At a meeting last week, Deputy Mayor Stephanie Coates proposed having a temporary bicycle boulevard on King William Street from Bert Wright Park to Riverside Gardens for the one-day Autumn River Festival.
Signage and sectioning-off would cost $10,000-$12,000 according to the officer’s report, with a low-key option $2000-$3000.
Cr Coates said she wanted to take the community on the journey of street transformation by trialling ideas before installation of major infrastructure.
“We have an opportunity here to do this if we work fast,” she said.
Cr Coates said the Council could put in temporary signage for less money than stated in the report through sponsorship from Bike Week or Yolk Property Group, for example.
However, Cr Sally Palmer called the proposal “childish” and said it was “dangerous” to close a district distributor road like King William Street.
“For six hours of enjoyment, you’ll cut people off from getting there,” Cr Palmer said. “It’s going to be hell on wheels.” She also asked why the motion was brought up at “such a late hour,”. The event is to be held on April 3.

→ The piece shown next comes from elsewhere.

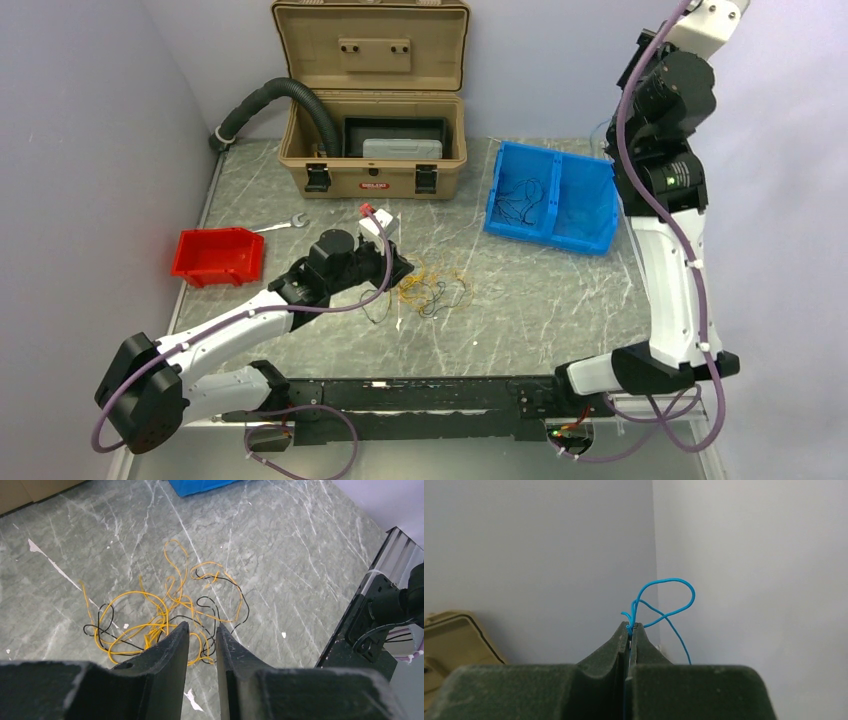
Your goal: Untangle the cables
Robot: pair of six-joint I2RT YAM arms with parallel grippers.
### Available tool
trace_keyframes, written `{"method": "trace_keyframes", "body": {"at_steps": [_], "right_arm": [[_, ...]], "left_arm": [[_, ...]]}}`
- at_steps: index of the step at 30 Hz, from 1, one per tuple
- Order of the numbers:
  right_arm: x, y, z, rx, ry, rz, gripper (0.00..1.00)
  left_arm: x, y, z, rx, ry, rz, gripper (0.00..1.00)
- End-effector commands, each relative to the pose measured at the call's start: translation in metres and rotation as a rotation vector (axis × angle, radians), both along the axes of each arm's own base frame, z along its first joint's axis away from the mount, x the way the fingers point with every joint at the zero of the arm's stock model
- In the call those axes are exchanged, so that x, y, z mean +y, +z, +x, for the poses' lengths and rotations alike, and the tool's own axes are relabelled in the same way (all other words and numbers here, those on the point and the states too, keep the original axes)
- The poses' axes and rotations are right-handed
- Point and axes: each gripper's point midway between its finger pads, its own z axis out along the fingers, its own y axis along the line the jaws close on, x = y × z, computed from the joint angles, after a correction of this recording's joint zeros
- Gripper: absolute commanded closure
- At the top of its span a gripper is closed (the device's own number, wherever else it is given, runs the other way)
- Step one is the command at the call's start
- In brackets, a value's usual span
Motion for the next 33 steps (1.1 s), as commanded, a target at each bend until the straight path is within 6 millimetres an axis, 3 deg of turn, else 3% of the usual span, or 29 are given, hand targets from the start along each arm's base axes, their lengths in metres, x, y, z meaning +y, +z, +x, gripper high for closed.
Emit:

Crs Catherine Ehrhardt, Chris Cornish and Terry Kenyon said they liked the concept of a temporary bike boulevard but thought the timeline was too small.
“If we do it, we should do it well,” Cr Ehrhardt said.
Bike boulevards aim to encourage more people to cycle by creating slower speeds and sites that connect to a cycling network.
According to the report, bike boulevards were usually installed on low-traffic and slow roads and King William Street had a 60km/h speed limit and 12,000 vehicles a day.